If the convention would be, say, the workspace has a playwright config, that config defines a webServer which would be nothing but the plugin doing something like yarn start. Calling yarn playwright test would launch the dev environment, and the tests afterwards. That way it's all isolated to the workspace, and any mocks are their responsibility.

jrichter1 avatar Nov 25 '25 14:11 jrichter1

It would be really great to start allowing plugins / workspaces to run playwright tests directly on GitHub (workflows).

And yep, how useful these tests are or if they have external dependencies or if the requires a big set of mocks is of course up to the plugin. Some dev apps might be able to test easily without a backend, but it should be possible to use the backend as well. For example with such a command in the workspace package.json:

    "dev": "yarn workspaces foreach -A --include @backstage-community/plugin-<plugin> --include @backstage-community/plugin-<plugin>-backend --parallel -v -i run start",

Or even better, directly in the playwright.config.ts. The backstage scaffolder creates something like this which might need an update for the CI case then... :D

  // Run your local dev server before starting the tests
  webServer: process.env.CI
    ? []
    : [
        {
          command: 'yarn start app',
          port: 3000,
          reuseExistingServer: true,
          timeout: 60_000,
        },
        {
          command: 'yarn start backend',
          port: 7007,
          reuseExistingServer: true,
          timeout: 60_000,
        },
      ],

So actually this is what I do after each backstage update as a first step. Run the dev pages and see if they are still working.

I think an opt-in feature is a great first step that doesn't affect any workspace that doesn't use this. And of course, we could extend this to new workspace in the scaffolder content or see if we can have a simple test for more plugins later.

The only question I have currently is: Are we expected that these tests lives in the workspace or will some plugins authors might have these tests in their plugin? Maybe it doesn't matter, right? The Backstage scaffolder app (default playwright.config.ts) uses this again to find their tests:

  projects: generateProjects(), // Find all packages with e2e-test folders

This means the e2e-tests folders can live in ~~any package or~~ any plugin folder, right?

I would like to see a PR for this and I like to help to enabling tests for example for my npm package.
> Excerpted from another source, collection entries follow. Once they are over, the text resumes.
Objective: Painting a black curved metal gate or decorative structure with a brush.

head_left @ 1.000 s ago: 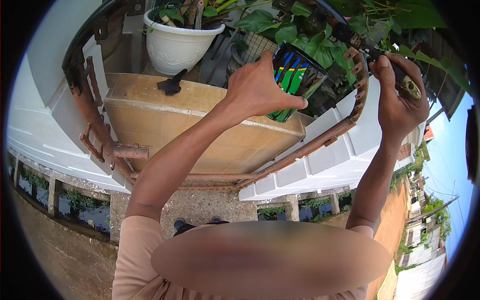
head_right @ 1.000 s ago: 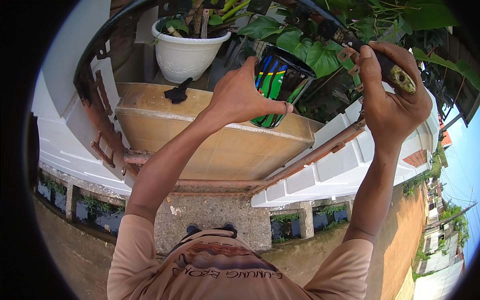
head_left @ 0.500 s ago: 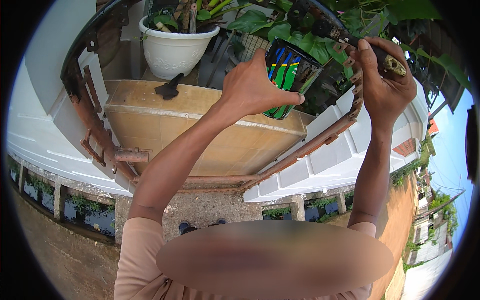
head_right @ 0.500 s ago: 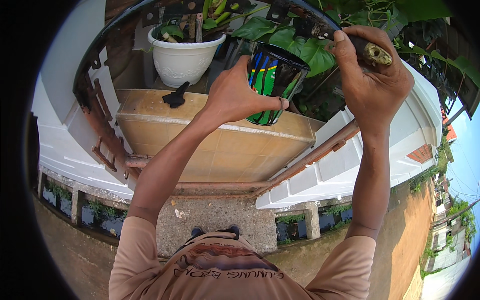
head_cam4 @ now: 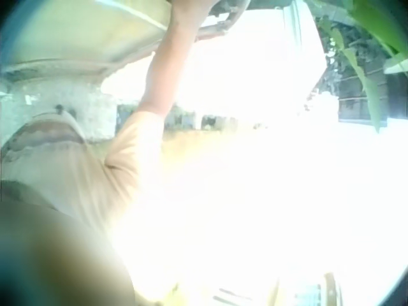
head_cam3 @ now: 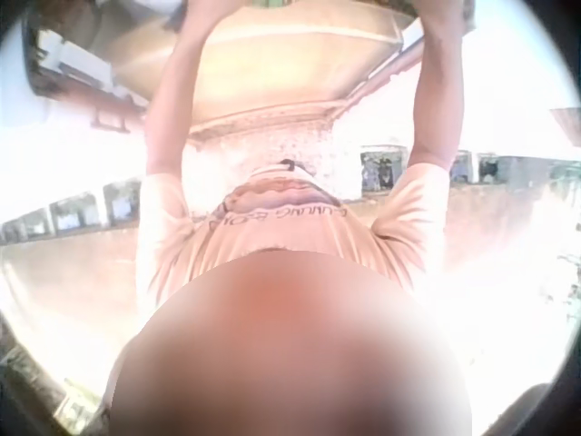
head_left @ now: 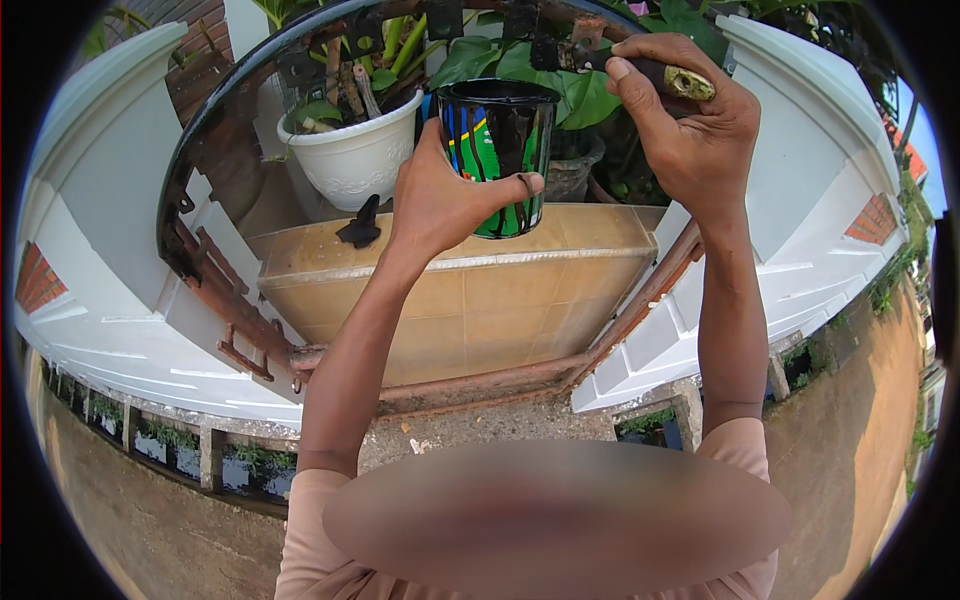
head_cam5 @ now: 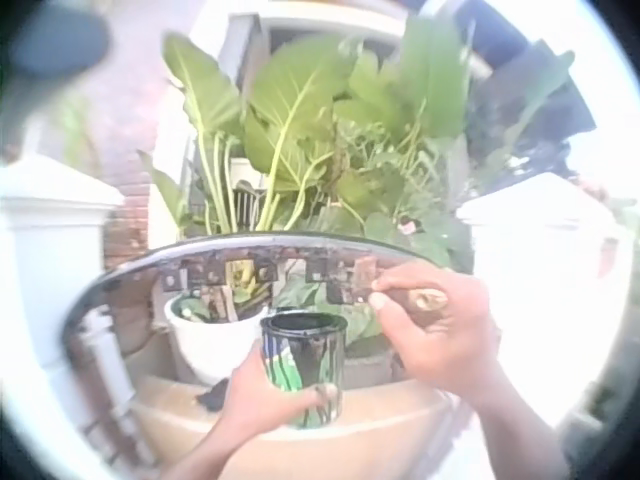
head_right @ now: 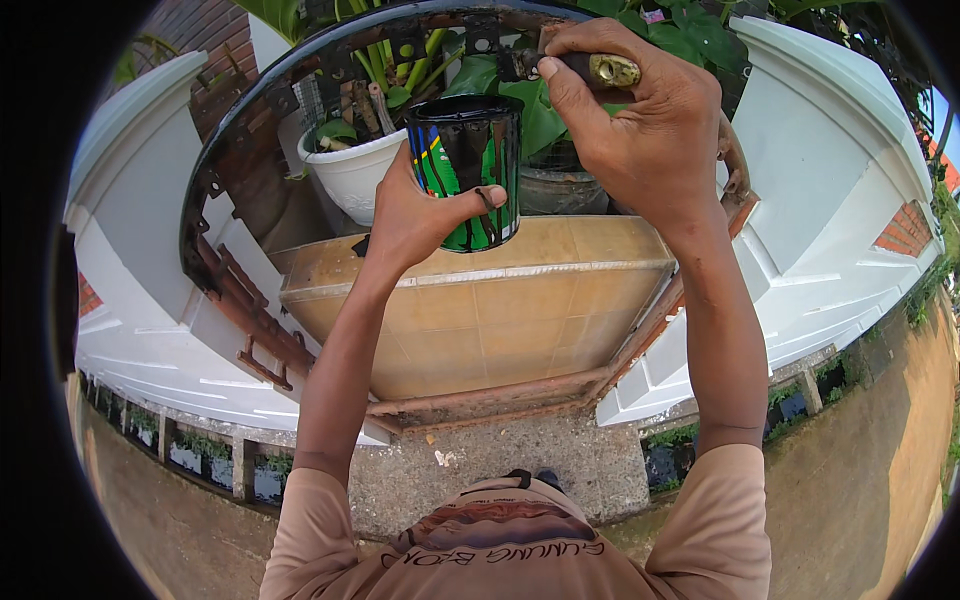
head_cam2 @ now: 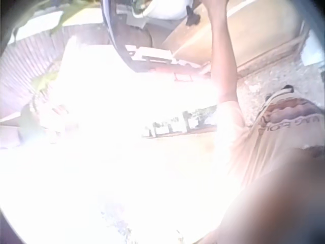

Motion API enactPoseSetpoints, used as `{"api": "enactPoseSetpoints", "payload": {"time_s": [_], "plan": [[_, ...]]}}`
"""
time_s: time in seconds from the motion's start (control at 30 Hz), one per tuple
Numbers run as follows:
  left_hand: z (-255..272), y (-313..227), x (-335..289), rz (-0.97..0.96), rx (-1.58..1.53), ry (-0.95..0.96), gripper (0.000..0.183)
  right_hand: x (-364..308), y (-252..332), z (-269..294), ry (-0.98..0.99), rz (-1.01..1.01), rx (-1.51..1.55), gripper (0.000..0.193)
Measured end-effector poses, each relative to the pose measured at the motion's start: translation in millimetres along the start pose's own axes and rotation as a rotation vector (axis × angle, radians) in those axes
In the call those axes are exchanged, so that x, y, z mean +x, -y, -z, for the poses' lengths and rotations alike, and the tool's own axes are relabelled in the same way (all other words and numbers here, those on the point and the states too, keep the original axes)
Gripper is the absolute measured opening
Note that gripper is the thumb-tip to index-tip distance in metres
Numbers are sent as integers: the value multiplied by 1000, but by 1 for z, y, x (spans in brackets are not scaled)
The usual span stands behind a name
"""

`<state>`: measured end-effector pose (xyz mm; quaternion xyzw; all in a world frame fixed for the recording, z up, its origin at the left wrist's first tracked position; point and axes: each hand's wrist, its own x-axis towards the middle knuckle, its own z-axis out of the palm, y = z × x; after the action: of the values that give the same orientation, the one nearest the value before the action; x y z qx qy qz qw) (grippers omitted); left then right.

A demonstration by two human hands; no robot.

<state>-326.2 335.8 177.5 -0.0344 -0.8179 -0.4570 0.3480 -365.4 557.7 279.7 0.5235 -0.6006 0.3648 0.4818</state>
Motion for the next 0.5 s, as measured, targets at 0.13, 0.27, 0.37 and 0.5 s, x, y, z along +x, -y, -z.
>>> {"api": "enactPoseSetpoints", "payload": {"time_s": [0.13,0.27,0.37,0.5], "plan": [[-5,-5,-3,48,-37,-51,93,-4,-20,8,-34,-43,221,16],[-9,-9,-9,80,-17,-111,91,-6,-49,18,-41,20,264,16],[-13,-12,-12,87,15,-164,89,-4,-48,20,-54,36,384,16],[-19,-19,-14,116,53,-212,86,-2,-57,14,24,113,312,16]]}}
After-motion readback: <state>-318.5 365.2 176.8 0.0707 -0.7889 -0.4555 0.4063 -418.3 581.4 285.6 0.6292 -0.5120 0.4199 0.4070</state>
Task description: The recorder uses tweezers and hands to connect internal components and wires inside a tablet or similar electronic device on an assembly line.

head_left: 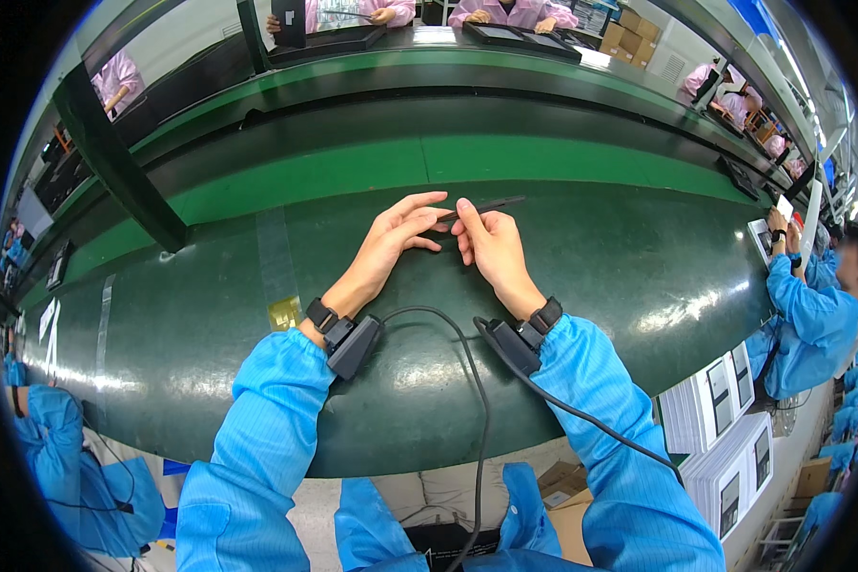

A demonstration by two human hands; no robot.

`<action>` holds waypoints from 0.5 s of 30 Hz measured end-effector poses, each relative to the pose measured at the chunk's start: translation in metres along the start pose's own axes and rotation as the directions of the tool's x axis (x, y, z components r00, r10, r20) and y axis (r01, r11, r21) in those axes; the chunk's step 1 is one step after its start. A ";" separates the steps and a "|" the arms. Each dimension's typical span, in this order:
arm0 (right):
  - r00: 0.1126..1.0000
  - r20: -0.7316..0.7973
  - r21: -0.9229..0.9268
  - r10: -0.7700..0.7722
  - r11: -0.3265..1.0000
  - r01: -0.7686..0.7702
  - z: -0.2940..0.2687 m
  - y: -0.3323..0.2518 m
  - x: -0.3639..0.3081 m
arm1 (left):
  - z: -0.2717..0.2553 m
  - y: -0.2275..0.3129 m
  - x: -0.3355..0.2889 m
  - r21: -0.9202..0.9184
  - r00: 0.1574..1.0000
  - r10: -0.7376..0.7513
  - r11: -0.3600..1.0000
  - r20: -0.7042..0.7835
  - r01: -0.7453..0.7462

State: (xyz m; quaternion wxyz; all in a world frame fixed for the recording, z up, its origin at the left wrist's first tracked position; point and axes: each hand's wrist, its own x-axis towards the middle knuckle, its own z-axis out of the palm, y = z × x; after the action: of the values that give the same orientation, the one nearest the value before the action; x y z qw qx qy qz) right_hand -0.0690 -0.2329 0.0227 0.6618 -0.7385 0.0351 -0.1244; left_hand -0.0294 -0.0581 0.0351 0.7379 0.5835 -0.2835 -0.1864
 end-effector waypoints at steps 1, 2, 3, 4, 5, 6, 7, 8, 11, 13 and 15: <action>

christoph-jerolimov avatar Nov 26 '25 14:11 christoph-jerolimov

I've opened #6274 to show how this could work.

Using quay as an example, all the necessary configuration is in its playwright config file.

It's launching the dev page for testing, the data is supplied directly to the dev page. The CI simply installs playwright dependencies and launches the test according to the config.

jrichter1 avatar Nov 28 '25 11:11 jrichter1

It might be a good idea to split this into two steps for better clarity and maintainability:

  • Separation of Concerns: Installing dependencies and running tests could be distinct actions, which makes it easier to debug and isolate issues.
  • Cleaner Output: Having separate steps might give you clearer logs, making it easier to spot whether issues are in the installation or testing phase.

This could improve control and simplify the CI process overall.